Долгие ночи в ресторане, занимаясь бухгалтерией и создавая новые меню. Джон помнит, как бабушка шутила, что у Джеймса есть любовница, только с печкой и залом для посетителей. Он спросил себя, знала ли она, но припомнил сухой смешок, сопровождавший эти слова, и решил, что, должно быть, знала.
— А когда он умер и мама попыталась прийти на похороны — со мной на буксире, — ваш отец, ваш драгоценный Хэмиш не пустил нас на порог. «Это неприлично, это неправильно», сказал он. «Здесь только семья», сказал он. Как будто мы были парочка прохожих зевак, а не его собственная плоть и кровь. Моя мама — она бы просто ушла, но я сказал ему, кто мы. Я сказал и доказал, и он знал, что я говорю правду. Но он всё равно не впустил нас. Обозвал нас лжецами и пригрозил, что нас арестуют за публичную клевету.
Хэмиш, рычащий в гневе на пороге церкви; Джон помнил крики. Он думал, что причиной было горе. Он был молод и еще не чувствовал разницы. А на следующий неделе Хэмиш убрал плов из меню и так никогда и не объяснил причин.

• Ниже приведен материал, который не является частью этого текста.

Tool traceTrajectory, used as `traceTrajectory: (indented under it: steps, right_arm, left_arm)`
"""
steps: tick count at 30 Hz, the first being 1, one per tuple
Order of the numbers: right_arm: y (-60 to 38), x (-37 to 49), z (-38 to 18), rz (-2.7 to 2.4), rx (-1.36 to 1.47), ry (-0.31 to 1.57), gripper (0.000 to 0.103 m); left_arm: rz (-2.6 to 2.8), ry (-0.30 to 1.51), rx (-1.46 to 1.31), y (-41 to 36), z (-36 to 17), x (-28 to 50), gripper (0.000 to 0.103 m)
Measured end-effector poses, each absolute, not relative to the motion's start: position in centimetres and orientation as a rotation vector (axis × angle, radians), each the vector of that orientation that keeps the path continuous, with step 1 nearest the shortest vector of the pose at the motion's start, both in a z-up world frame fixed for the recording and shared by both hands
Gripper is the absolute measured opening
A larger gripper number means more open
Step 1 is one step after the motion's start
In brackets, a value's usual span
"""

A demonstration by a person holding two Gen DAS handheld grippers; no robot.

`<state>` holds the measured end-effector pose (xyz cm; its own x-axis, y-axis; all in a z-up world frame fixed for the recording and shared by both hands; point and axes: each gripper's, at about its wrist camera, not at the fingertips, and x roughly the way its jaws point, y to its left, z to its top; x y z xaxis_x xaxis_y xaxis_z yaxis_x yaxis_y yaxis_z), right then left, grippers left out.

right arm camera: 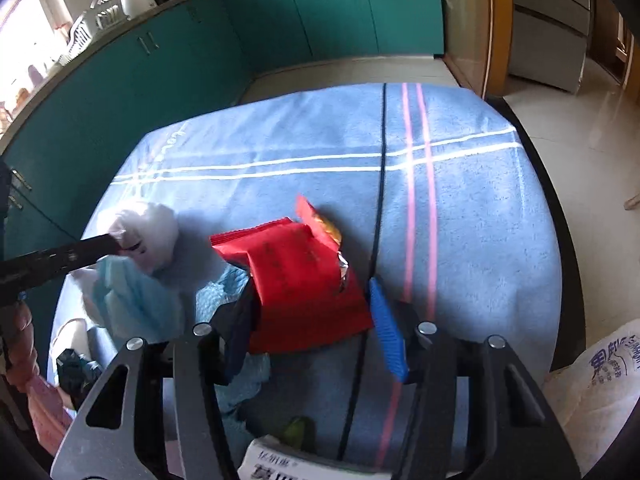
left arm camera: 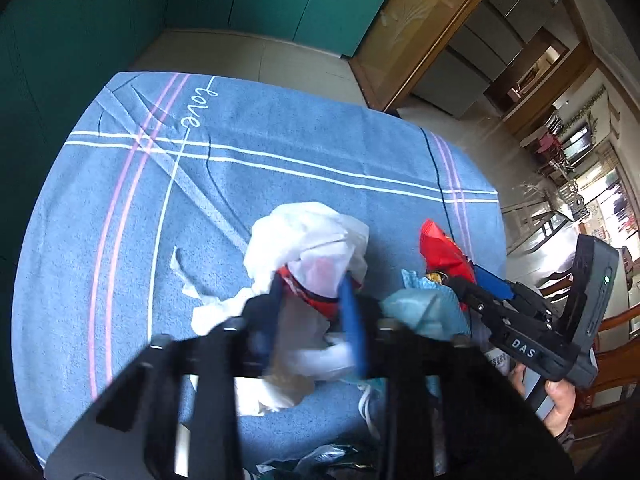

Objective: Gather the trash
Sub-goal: 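Grasp the red wrapper with the right tool while the left tool grasps a white tissue bag, then carry the red wrapper to the wastebasket and open the right tool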

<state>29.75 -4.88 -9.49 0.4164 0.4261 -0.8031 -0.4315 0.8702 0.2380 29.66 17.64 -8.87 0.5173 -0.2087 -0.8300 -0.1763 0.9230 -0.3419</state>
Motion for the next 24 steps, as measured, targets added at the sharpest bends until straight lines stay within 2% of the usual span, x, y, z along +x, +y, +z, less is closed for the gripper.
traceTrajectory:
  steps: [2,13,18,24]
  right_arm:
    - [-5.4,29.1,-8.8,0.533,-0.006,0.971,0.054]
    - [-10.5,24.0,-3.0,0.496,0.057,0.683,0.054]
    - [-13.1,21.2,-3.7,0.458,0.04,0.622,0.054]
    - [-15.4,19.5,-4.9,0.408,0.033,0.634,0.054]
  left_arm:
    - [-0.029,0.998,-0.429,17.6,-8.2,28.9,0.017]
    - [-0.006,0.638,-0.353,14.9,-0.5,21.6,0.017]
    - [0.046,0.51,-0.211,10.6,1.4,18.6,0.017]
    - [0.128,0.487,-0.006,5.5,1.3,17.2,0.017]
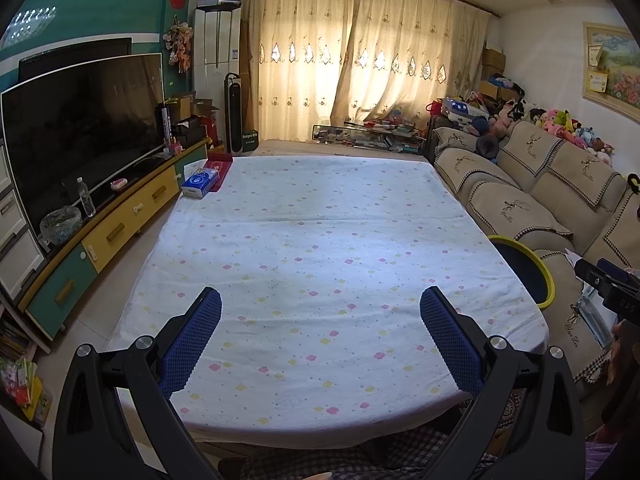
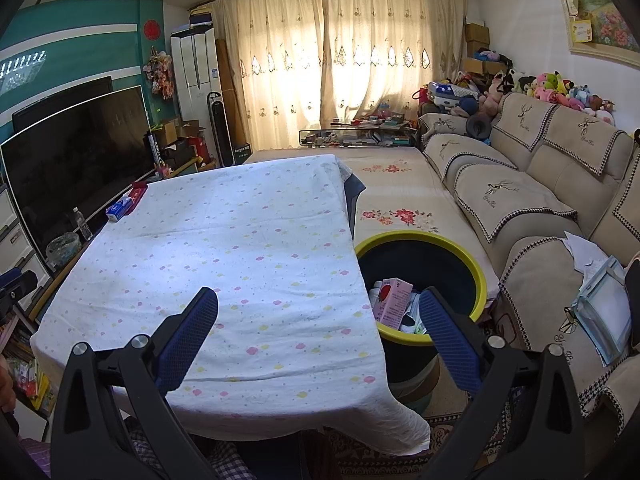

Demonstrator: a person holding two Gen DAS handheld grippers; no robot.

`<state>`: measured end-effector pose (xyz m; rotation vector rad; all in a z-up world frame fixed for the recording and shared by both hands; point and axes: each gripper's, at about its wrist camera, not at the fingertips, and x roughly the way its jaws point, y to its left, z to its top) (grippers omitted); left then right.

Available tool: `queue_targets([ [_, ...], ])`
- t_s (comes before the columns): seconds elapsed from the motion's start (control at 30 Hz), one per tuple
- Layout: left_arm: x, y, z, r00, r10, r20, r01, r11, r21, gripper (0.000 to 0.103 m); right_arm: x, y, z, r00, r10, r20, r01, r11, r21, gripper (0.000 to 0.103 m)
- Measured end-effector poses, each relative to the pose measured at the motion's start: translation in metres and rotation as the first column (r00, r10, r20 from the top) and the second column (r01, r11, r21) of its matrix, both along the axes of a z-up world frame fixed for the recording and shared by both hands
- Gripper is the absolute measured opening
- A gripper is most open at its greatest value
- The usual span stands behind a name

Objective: Collect trash

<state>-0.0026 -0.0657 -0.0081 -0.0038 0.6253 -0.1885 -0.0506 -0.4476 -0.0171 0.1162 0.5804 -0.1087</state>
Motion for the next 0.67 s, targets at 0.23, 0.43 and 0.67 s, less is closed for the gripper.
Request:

— Я не понимаю, — сказала Гарри.
— Нет, конечно же, нет. Ты же всегда была внутри, не так ли? С момента твоего рождения ты была частью семьи. Ни вопроса, ни сомнения — «Империя» была твоим наследством. С дедом, качавшим тебя на коленях, и подобной хренью. Что же, я получал своего деда дважды в год, когда, нарядно одетый и отмытый до блеска, заходил в обеденный зал, чтобы увидеть его, как будто мы приходили поклониться алтарю лже-бога. «Вот, Джимми, это твой дедушка, улыбайся и веди себя хорошо, иначе он не позволит нам вернуться. И тссс, никому не рассказывай про это, мы же не хотим смущать его семью, правда?» Как будто мы не были семьёй, нет — мы были просто маленьким развлечением на стороне, в наличии которого он не мог признаться. Будто моя мать не была его плотью и кровью, будто мы ничего для него не значили, кроме чека, который он выписывал каждый месяц, чтобы она ни в чём не нуждалась. И она любила его за это. Любила. Подбирала каждый кусочек, который он бросал ей под ноги; лелеяла каждый из них, потому что они были от него.
Джим фыркнул.
— Глупая корова. Он не любил нас. Мы не интересовали его в остальное время, когда не были в поле зрения. Моя мама довольствовалась огрызками, хотя должна была обладать тем же, что и вы. Она не сделала в жизни ничего плохого, за исключением рождения не у той женщины.